Through the Looking Glass
The three of them made their way down the corridor but stopped for a moment as a weird, putrid, morbid smell came from ahead of them. Frank picked up his walkie and tried to talk to someone outside the craft. All he got was static. He looked surprised. The three continued down the corridor.
“Hey let go!” Theresa cried, interrupting him, “The dance is over!”
He looked at her puzzled, “But it just started!”
Theresa pulled free of him and backed away. “Leave me alone!” she said huffily, then added as she walked away, “Loser.”
He looked confused and then shrugged. “Maybe a few more drinks.” He said, heading off to quench his thirst.
At the bar, he slammed his fist down and looked at the bartender. “Scotch. Neat!” he bellowed. The bartender gave him an impatient look, and then set Matthew’s drink in front of him.

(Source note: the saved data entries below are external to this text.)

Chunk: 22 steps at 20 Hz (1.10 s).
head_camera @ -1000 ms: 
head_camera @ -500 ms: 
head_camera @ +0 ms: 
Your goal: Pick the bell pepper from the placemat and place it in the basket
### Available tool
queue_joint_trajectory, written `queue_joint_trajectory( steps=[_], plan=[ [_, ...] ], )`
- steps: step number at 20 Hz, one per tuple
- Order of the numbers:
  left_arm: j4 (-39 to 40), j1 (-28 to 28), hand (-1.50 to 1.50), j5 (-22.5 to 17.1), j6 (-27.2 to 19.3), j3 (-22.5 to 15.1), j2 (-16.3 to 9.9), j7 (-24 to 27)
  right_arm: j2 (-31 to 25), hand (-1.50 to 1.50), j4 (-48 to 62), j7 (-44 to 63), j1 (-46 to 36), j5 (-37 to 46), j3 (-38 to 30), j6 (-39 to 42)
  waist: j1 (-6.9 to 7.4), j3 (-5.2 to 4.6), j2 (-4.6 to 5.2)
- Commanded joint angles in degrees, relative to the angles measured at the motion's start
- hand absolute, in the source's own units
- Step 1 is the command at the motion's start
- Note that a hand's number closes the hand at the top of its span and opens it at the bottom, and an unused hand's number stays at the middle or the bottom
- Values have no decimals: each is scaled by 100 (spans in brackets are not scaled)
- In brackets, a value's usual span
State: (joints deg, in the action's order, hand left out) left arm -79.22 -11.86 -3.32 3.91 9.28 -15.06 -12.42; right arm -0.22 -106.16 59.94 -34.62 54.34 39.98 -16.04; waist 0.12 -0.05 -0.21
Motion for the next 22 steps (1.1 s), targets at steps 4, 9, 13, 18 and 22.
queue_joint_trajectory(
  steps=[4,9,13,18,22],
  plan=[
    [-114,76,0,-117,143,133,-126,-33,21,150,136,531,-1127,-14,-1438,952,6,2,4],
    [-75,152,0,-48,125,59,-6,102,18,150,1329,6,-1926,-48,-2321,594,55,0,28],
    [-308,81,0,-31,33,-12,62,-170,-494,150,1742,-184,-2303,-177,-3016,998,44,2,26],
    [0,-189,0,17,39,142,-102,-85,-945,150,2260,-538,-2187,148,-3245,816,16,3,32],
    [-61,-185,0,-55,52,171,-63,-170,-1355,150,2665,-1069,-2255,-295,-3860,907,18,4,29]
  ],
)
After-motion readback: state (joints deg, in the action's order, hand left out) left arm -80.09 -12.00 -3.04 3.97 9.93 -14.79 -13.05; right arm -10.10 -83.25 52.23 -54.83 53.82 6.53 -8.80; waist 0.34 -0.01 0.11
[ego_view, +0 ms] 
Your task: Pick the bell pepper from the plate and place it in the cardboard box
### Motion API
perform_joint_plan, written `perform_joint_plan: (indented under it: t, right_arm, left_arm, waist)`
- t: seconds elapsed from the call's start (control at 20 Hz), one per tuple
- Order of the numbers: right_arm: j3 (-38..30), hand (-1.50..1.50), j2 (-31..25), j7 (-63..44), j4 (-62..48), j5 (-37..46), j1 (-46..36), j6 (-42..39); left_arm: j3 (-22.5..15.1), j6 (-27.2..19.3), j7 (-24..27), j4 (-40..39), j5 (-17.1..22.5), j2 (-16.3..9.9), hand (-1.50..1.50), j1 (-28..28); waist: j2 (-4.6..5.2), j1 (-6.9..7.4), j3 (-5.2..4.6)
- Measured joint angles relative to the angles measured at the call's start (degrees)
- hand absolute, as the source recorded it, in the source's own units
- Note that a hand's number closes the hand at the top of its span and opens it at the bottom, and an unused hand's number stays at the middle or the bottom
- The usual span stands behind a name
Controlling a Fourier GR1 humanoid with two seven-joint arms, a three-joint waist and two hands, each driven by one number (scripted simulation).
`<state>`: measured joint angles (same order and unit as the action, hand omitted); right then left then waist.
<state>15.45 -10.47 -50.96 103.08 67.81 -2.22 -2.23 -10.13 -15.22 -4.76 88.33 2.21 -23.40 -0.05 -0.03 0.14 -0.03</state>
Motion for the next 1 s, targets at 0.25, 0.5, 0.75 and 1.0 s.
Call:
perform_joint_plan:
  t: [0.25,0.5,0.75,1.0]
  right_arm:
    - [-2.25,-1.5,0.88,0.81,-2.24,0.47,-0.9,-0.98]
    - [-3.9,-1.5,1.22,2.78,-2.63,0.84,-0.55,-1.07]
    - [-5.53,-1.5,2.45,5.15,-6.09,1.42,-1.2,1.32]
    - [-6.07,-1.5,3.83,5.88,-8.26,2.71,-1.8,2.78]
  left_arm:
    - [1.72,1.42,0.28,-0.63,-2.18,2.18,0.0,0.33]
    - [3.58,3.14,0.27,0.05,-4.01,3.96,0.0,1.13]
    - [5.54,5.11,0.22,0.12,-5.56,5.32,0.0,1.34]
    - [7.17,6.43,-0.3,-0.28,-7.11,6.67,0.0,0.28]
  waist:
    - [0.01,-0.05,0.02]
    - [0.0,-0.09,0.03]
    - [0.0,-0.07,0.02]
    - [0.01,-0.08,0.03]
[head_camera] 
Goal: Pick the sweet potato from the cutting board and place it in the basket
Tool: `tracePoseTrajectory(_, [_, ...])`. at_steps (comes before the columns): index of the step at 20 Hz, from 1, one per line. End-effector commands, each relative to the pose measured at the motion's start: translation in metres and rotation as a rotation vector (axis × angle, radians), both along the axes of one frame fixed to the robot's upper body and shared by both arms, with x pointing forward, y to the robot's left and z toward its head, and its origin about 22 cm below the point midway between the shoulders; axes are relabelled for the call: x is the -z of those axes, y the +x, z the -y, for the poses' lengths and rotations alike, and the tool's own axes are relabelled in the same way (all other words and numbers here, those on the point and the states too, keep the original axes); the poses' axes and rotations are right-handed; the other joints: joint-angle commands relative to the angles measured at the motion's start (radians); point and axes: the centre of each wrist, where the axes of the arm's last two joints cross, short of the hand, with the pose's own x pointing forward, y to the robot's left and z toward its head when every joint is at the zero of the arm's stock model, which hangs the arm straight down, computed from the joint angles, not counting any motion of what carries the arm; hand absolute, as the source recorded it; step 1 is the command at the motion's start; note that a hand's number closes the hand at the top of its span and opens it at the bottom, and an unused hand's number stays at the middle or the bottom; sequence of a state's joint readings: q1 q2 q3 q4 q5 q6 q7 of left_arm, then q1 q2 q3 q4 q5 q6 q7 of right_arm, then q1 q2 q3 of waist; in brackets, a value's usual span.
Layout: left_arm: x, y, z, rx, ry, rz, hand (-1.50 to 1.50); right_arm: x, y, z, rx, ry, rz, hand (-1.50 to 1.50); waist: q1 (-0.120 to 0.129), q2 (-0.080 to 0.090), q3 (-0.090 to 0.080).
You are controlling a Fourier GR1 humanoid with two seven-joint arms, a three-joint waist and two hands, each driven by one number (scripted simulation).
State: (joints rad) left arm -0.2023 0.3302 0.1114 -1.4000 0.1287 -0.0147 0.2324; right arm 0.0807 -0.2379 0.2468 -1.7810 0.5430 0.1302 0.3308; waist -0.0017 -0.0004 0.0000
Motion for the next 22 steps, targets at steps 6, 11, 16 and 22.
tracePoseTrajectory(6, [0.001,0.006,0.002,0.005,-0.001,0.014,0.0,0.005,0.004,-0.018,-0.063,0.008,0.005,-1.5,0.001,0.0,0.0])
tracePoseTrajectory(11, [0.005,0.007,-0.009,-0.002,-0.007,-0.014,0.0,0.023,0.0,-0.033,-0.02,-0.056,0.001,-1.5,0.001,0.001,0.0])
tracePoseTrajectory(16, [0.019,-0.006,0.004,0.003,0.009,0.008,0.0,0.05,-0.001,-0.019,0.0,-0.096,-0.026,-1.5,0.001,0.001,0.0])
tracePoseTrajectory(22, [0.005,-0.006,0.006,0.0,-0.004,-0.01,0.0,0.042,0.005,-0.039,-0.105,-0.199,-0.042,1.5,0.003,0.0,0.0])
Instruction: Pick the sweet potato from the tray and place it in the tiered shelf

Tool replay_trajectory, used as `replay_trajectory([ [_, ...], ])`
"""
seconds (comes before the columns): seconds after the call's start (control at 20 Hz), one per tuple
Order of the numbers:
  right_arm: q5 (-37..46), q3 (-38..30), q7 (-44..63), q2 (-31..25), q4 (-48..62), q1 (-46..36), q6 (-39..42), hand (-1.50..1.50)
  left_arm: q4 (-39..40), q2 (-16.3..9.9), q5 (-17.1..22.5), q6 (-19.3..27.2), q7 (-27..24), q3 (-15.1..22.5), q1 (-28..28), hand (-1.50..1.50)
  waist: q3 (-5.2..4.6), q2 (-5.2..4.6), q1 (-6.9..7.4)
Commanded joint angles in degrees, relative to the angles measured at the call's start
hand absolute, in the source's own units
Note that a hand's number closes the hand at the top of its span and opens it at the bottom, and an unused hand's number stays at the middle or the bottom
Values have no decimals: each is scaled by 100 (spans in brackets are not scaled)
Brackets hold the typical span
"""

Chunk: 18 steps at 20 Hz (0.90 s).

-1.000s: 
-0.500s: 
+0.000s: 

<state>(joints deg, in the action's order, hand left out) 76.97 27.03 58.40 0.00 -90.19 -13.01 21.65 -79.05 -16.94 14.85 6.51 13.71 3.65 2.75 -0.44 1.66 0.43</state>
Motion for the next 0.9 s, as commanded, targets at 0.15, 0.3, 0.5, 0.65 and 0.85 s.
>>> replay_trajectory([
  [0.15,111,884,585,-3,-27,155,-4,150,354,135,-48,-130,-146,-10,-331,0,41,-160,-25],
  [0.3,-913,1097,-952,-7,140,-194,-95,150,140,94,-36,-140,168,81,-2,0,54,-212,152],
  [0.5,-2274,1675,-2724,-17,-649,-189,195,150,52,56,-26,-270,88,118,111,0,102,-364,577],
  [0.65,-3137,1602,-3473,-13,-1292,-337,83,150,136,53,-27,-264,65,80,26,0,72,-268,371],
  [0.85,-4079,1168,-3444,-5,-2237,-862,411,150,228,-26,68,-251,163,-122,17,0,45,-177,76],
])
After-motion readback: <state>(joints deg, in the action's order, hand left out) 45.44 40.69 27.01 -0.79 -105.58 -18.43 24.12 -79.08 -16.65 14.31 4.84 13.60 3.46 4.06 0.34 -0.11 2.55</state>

Smiling he threw back his head and finished off the drink in one gulp, allowing the drink to burn his throat as it made its way to his stomach. Setting down his glass he intoned, “More!”
Matthew drank the next drink just as fast. He was about to order another when his cell phone beeped. He pulled it from his pocket. “Ah.” He said with a smile, “Voicemail.”
He looked at the bartender, “Another drink while I check my voicemail.”
Flipping open his phone, he pressed the dial button. A monotone woman’s voice said, “You have one new message.”
He gave a lopsided grin to the irritated bartender, “I have a message.”
“Matthew,” the message began. Matthew was stunned, even in his drunken stupor, it sounded like his voice, “Take your pills. You need to take your pills.”
Matthew shut the phone and looked at the bartender, suddenly feeling too sober for his taste. “I just left myself a message to take my pills.”
He shrugged and reached for the refilled glass.
The bartender grabbed it from him and told him he had drunk enough. He told Matthew he was going to call him a cab. Matthew felt in no condition to argue. He just hoped that the hangover in the morning would not be as bad as he expected it to be.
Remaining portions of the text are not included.